BRIEF DESCRIPTION OF THE DRAWINGS

[0015] For a more complete understanding of the invention and the advantages thereof, exemplary embodiments of the invention are explained in more detail in the following description with reference to the accompanying drawing figures, in which like reference signs designate like parts and in which:

Fig. 1 is a schematic cross-sectional view of an excavated cavity in a mine environment illustrating bores drilled in rock strata extending towards an ore deposit;

Fig. 2 is a schematic cross-sectional side view of a safety system to protect against the hazard of a broken drill rod section in a drilled rock bore according to an embodiment of the invention;

Fig. 3 is a schematic partial perspective view of the safety system of Fig. 2 shown in an installed state within the proximal region of a bore at the rock face; and

Fig. 4 is a schematic cross-sectional side view of a safety system to protect against the hazard of a broken drill rod section in a drilled rock bore according to another embodiment of the invention.

[0016] The accompanying drawings are included to provide a further understanding of the present invention and are incorporated in and constitute a part of this specification. The drawings illustrate particular embodiments of the invention and together with the description serve to explain the principles of the invention. Other embodiments of the invention and many of the attendant advantages of the invention will be readily appreciated as they become better understood with reference to the following detailed description.

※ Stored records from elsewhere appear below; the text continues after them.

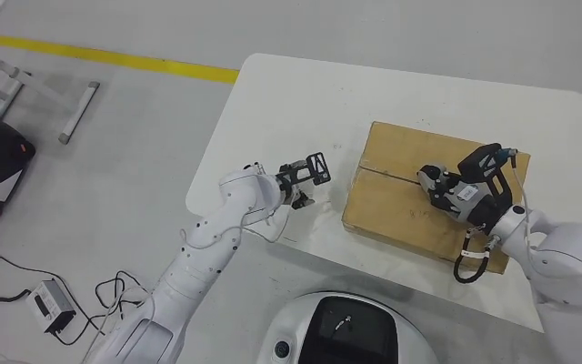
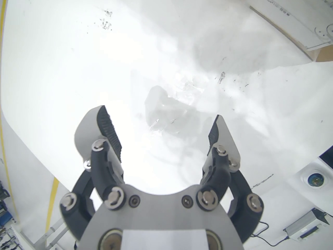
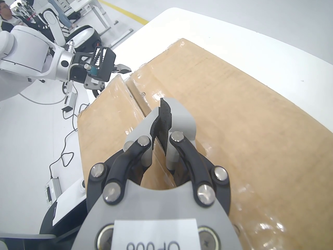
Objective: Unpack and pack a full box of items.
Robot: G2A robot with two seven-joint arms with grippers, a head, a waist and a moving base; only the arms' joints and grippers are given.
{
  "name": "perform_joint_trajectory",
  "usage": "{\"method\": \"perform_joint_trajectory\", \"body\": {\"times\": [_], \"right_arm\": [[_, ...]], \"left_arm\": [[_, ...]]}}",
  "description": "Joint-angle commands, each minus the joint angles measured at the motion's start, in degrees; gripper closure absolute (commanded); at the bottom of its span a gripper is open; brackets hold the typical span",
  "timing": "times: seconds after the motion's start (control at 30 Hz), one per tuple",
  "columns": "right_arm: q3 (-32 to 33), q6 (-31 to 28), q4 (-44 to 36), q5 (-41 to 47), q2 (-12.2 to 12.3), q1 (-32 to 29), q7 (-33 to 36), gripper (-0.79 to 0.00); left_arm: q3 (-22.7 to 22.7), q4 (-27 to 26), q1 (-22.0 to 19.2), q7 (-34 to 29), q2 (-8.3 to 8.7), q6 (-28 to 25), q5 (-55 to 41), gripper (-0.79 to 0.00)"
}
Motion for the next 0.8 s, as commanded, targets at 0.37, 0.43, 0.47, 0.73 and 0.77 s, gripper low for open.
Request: {"method": "perform_joint_trajectory", "body": {"times": [0.37, 0.43, 0.47, 0.73, 0.77], "right_arm": [[0.2, -0.1, 0.3, 0.2, 0.0, 0.3, 0.2, 0.0], [0.2, 0.0, 0.3, 0.2, 0.0, 0.3, 0.1, 0.0], [0.2, 0.0, 0.3, 0.2, 0.0, 0.3, 0.2, 0.0], [0.0, 0.0, 0.5, 0.3, -0.1, 0.4, 0.0, 0.0], [-0.1, 0.1, 0.5, 0.3, -0.1, 0.4, 0.0, 0.0]], "left_arm": [[3.5, 4.5, -4.1, -5.5, -0.66, 2.2, -4.5, -0.714], [3.9, 4.9, -4.5, -6.2, -0.66, 1.9, -4.2, -0.751], [4.0, 5.2, -4.6, -6.3, -0.68, 2.0, -4.6, -0.748], [4.6, 6.4, -5.5, -7.6, -0.57, 1.5, -5.1, -0.379], [4.6, 6.4, -5.5, -7.7, -0.55, 1.5, -5.2, -0.351]]}}
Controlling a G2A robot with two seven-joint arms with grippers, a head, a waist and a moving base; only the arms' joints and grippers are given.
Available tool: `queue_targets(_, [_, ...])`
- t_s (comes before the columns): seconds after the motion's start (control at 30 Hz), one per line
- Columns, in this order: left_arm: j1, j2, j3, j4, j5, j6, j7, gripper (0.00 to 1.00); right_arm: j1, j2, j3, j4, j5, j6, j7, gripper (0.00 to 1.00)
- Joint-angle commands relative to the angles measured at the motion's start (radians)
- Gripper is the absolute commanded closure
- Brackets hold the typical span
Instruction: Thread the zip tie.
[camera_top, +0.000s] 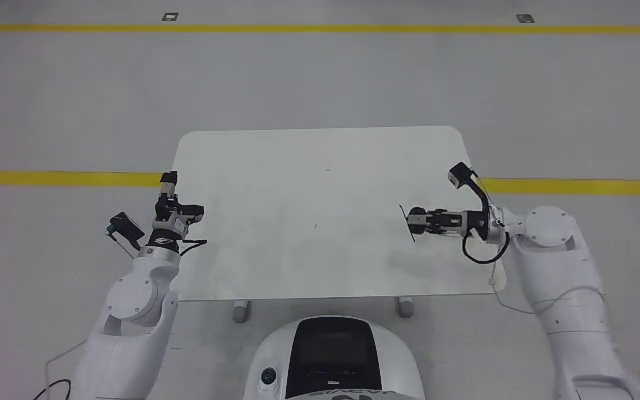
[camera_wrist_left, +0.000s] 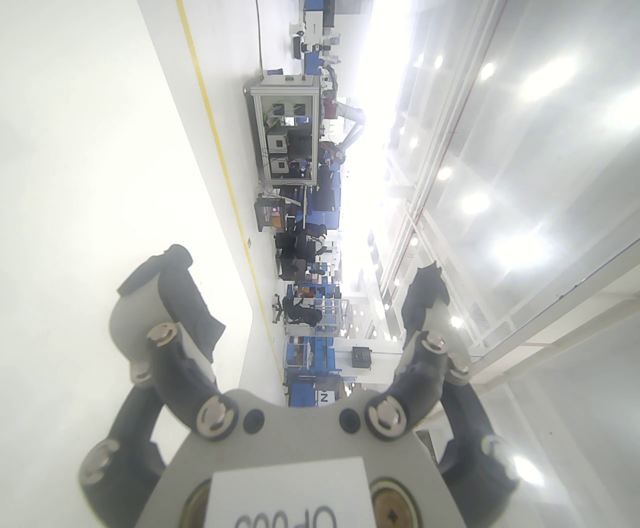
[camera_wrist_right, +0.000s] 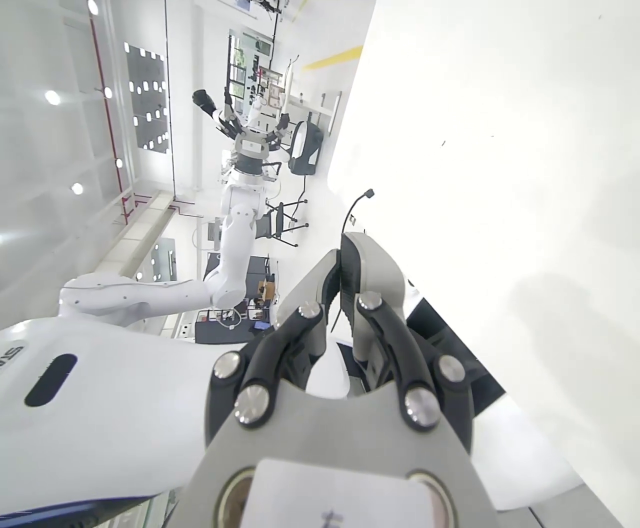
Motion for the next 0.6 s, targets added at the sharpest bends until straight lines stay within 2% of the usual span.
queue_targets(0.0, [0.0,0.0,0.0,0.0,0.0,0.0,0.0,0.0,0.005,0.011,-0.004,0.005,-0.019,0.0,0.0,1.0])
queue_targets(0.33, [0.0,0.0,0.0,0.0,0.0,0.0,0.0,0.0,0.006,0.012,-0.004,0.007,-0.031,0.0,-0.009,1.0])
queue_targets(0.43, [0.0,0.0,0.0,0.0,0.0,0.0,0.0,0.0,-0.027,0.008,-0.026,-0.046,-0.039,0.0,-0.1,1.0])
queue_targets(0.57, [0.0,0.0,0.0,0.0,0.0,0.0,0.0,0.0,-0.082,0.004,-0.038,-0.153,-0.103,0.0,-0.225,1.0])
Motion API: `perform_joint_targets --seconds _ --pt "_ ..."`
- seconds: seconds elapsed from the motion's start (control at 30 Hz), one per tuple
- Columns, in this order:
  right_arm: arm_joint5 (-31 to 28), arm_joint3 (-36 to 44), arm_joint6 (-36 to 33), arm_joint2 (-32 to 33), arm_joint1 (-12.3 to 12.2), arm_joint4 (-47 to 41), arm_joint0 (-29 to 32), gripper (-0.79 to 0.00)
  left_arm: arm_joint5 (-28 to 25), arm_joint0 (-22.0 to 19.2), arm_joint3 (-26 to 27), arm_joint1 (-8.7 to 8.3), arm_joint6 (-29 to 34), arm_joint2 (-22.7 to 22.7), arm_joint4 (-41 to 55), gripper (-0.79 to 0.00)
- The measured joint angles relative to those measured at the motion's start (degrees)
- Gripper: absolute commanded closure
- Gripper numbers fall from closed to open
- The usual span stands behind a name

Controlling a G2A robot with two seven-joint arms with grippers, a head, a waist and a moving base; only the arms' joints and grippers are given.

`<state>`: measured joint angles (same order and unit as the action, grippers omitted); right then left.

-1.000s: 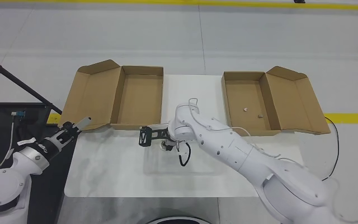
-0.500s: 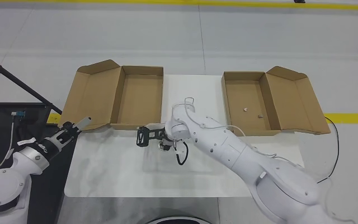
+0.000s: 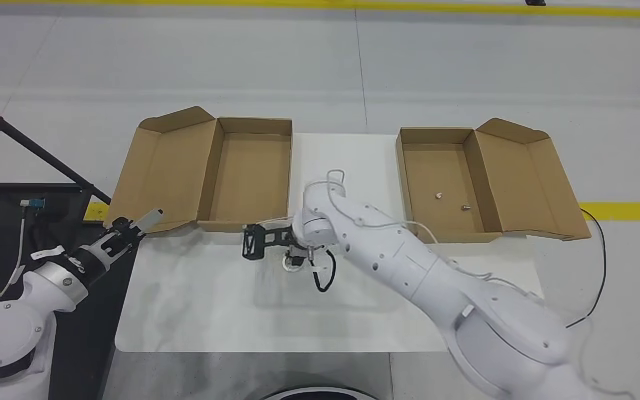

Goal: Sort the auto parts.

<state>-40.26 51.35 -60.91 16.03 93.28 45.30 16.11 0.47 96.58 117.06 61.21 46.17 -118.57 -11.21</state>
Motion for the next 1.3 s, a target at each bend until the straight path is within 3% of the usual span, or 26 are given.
perform_joint_targets --seconds 0.27,0.43,0.7,0.97,1.13,1.3 --pt "-2.1 -4.1 0.7 -0.3 1.5 -0.6 0.0 -0.246 0.0 0.0 0.0 0.0 0.0 0.0 0.0 -0.785" --pt "-3.3 -6.1 0.2 -0.4 2.4 -1.4 -0.2 0.0 0.0 0.0 0.0 0.0 0.0 0.0 0.0 -0.785" --pt "-4.1 -6.6 2.3 0.5 2.9 -1.7 -1.6 0.0 0.0 0.0 0.0 0.0 0.0 0.0 0.0 -0.785" --pt "-4.9 1.1 7.0 6.6 -1.1 3.1 -4.4 0.0 0.0 0.0 0.0 0.0 0.0 0.0 0.0 -0.785" --pt "-1.7 8.6 3.0 10.7 -3.7 5.3 -4.8 0.0 0.0 0.0 0.0 0.0 0.0 0.0 0.0 -0.785" --pt "4.1 10.2 4.2 11.4 -3.7 9.2 -4.1 0.0 0.0 0.0 0.0 0.0 0.0 0.0 0.0 -0.785"
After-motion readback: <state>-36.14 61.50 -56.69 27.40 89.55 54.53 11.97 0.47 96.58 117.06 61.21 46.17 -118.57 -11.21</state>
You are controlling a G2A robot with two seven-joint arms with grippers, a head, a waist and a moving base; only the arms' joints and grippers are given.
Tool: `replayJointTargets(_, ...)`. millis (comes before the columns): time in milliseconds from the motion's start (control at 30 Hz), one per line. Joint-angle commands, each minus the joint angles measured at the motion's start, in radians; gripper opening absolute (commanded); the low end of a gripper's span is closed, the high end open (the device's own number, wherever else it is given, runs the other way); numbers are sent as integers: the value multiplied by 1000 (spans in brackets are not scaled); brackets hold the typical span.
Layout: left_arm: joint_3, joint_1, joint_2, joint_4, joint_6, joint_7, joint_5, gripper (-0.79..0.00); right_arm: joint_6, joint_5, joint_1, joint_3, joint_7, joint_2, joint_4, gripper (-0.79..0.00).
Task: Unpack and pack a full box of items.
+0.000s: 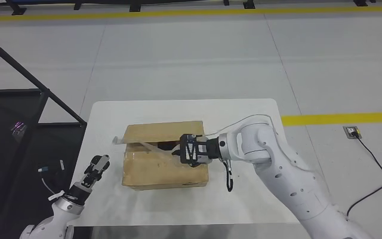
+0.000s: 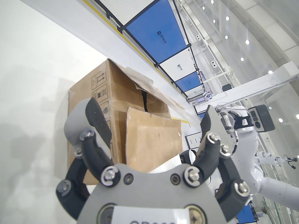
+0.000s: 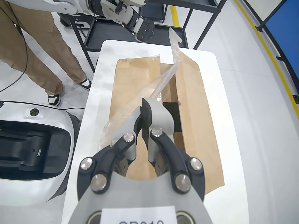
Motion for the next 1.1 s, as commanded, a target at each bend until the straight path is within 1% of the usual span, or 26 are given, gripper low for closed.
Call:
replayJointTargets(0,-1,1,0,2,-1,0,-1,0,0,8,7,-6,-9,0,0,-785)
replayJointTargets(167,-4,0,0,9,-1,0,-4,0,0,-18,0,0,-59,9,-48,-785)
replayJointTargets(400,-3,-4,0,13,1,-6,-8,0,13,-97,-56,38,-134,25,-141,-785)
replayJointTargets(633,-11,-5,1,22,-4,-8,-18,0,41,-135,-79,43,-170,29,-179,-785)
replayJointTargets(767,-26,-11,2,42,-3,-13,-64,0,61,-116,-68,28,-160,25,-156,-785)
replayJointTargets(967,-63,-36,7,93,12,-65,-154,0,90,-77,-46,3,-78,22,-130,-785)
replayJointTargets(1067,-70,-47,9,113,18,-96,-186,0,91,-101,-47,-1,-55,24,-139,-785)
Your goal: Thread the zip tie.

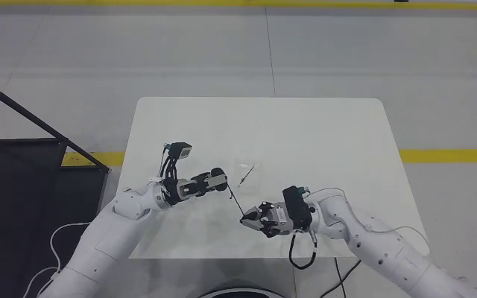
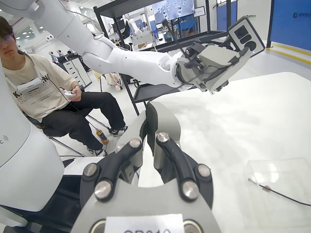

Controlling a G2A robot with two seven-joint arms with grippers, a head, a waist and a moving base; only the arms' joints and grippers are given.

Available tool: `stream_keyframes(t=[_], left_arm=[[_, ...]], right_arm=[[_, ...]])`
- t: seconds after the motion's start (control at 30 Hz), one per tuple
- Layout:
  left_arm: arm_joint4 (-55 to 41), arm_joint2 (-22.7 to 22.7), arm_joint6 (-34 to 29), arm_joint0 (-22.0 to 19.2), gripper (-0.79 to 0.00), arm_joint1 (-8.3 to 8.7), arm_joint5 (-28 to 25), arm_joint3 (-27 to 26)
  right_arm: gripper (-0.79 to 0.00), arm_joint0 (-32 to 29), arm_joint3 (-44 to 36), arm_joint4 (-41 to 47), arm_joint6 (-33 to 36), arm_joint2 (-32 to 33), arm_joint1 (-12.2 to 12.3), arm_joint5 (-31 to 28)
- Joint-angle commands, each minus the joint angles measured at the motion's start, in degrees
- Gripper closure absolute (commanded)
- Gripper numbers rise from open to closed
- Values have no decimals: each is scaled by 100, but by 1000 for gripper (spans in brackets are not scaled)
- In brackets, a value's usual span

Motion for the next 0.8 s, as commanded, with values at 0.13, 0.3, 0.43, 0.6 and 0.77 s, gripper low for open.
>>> stream_keyframes(t=[0.13, 0.3, 0.43, 0.6, 0.77], left_arm=[[12, -34, -4, 20, 0, -15, -7, 1], [10, -36, -33, 36, 0, -32, -28, 2], [17, -25, -50, 37, 0, -50, -35, 27], [31, -14, -77, 37, 0, -67, -24, 50], [40, -11, -86, 43, 0, -75, -15, 62]], right_arm=[[0, -20, -38, -573, -863, -48, 97, 0], [0, -16, -42, -1070, -1601, -116, 172, 0], [0, -30, -84, -1327, -1919, -121, 217, 0], [0, -134, -265, -1311, -1920, -6, 262, 0], [0, -250, -445, -1302, -1920, 127, 294, 0]])
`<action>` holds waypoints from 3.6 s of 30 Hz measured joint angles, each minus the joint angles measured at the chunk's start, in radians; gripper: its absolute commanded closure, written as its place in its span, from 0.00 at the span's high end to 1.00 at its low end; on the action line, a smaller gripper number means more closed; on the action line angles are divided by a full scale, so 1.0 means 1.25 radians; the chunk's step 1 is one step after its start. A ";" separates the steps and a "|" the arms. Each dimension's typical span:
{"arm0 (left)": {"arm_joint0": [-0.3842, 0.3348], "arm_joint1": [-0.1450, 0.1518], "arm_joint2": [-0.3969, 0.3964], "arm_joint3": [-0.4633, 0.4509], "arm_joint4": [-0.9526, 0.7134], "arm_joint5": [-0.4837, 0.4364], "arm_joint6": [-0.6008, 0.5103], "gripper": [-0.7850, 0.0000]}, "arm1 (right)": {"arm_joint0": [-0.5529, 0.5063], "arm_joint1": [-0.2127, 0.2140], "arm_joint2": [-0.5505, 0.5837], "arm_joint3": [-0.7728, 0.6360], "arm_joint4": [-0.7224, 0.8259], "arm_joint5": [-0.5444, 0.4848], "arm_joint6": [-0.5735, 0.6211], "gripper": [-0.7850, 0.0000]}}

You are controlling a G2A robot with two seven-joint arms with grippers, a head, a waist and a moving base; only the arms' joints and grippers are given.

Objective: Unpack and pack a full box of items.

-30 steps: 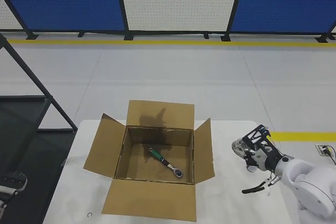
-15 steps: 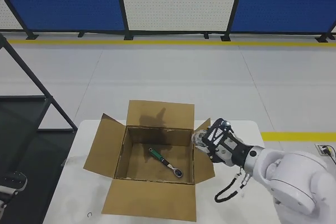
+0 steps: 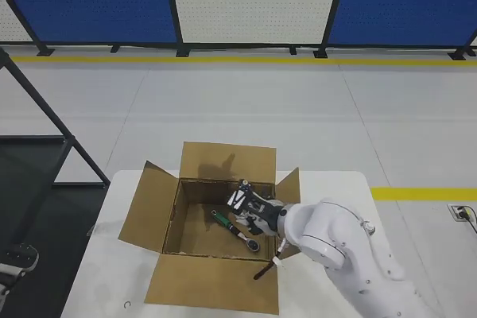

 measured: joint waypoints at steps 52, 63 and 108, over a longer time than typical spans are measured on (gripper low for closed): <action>-0.010 -0.002 0.019 -0.001 0.044 0.031 0.018 1.00 | 0.301 -0.255 -0.310 0.746 0.138 0.177 -0.118 0.00; -0.010 -0.002 0.019 -0.001 0.044 0.031 0.018 1.00 | 0.336 -0.322 -0.327 0.890 0.164 0.162 -0.143 0.78; -0.010 -0.002 0.019 -0.001 0.044 0.031 0.018 1.00 | -0.336 -0.055 0.344 -0.367 -0.207 0.139 -0.024 1.00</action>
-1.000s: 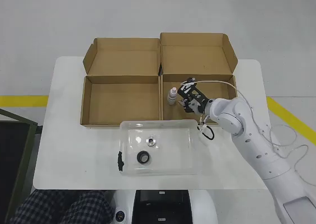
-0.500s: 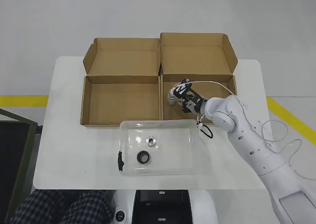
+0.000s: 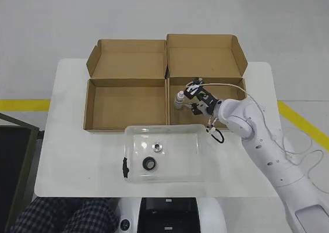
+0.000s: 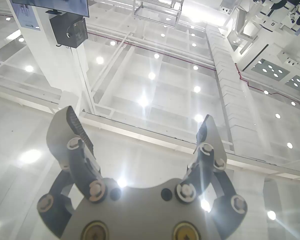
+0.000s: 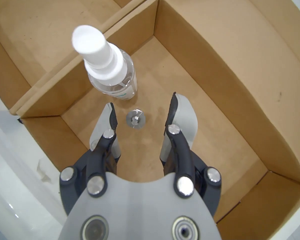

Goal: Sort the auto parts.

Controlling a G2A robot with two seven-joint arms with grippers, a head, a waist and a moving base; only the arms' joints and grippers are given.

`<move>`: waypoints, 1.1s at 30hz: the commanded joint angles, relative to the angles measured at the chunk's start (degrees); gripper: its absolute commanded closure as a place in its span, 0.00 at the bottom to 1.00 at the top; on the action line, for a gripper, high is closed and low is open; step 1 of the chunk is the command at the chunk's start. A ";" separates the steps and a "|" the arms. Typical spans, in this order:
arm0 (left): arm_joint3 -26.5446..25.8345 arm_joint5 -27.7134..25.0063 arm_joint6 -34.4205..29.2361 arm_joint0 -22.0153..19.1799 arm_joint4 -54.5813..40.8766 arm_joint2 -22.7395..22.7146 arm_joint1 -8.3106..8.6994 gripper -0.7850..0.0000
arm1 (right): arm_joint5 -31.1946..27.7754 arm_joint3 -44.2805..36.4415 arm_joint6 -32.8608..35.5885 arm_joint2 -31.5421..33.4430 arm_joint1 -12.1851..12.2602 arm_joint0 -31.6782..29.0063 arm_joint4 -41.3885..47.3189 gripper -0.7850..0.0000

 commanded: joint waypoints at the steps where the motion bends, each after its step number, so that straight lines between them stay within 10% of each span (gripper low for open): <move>1: 0.00 0.00 0.00 0.00 0.00 0.00 0.00 0.00 | -0.31 -2.60 0.61 1.65 0.44 -1.27 0.12 0.50; 19: 0.00 0.00 0.00 0.00 0.00 0.00 0.00 0.00 | -7.77 -27.24 1.90 11.91 3.60 -17.64 4.66 0.47; 33: 0.00 0.00 0.00 0.00 0.00 0.00 0.00 0.00 | -11.57 -30.09 0.25 3.73 3.59 -22.29 0.98 0.48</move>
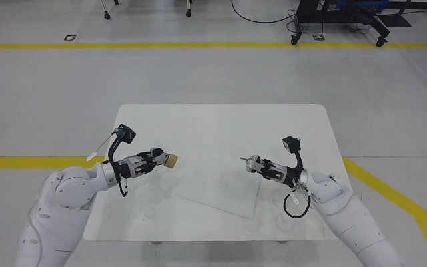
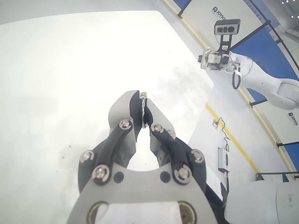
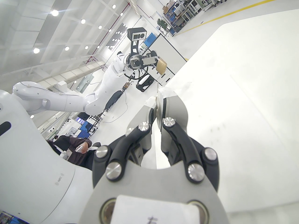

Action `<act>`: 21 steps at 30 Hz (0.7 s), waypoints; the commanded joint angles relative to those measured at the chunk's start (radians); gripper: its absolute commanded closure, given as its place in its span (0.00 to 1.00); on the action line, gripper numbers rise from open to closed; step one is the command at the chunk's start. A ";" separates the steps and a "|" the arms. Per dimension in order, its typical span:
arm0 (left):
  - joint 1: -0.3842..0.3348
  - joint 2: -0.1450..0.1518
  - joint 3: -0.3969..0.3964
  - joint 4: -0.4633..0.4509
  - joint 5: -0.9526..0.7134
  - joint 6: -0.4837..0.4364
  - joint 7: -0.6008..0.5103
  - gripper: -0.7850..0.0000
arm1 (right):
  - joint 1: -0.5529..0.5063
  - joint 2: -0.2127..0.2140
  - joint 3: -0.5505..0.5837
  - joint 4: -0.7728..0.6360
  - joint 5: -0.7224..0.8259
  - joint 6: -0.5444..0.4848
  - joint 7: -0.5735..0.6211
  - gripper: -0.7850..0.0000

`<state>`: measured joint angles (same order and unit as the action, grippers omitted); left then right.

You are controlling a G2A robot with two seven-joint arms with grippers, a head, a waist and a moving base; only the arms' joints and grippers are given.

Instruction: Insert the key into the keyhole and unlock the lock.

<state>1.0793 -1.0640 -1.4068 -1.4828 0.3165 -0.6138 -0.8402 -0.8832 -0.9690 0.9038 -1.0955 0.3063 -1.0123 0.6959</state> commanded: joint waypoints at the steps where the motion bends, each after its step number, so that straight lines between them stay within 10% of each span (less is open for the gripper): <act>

[0017] It will be appreciated that common and/or well understood elements that may be useful or necessary in a commercially feasible embodiment are not necessarily depicted in order to facilitate a more abstracted view of the embodiments. The elements of the drawings are not necessarily illustrated to scale relative to each other. It will also be understood that certain actions and/or steps in an embodiment of a method may be described or depicted in a particular order of occurrences while those skilled in the art will understand that such specificity with respect to sequence may not necessarily be required.

DETAILED DESCRIPTION OF EMBODIMENTS

[0018] With reference firstly to Fig. 1 of the drawings, a cross-sectional view of a mine environment is illustrated schematically. An excavated cavity or chamber C of the mine is shown in a cross-section taken normal or transverse to a length of that cavity or chamber C into the page. The cavity C is essentially surrounded by rock strata R and an ore deposit 0 above the cavity C can also be seen. To access the ore deposit 0, the cavity C is excavated into the rock strata R below that body or vein of ore 0 and then multiple bores B are drilled upwards from the cavity C into the rock strata R towards the ore deposit 0 above. In this way, explosive charges can be set in the bores B to blast away the intervening rock, which together with the ore deposit 0 then collapses into the cavity C below for collection and removal for processing.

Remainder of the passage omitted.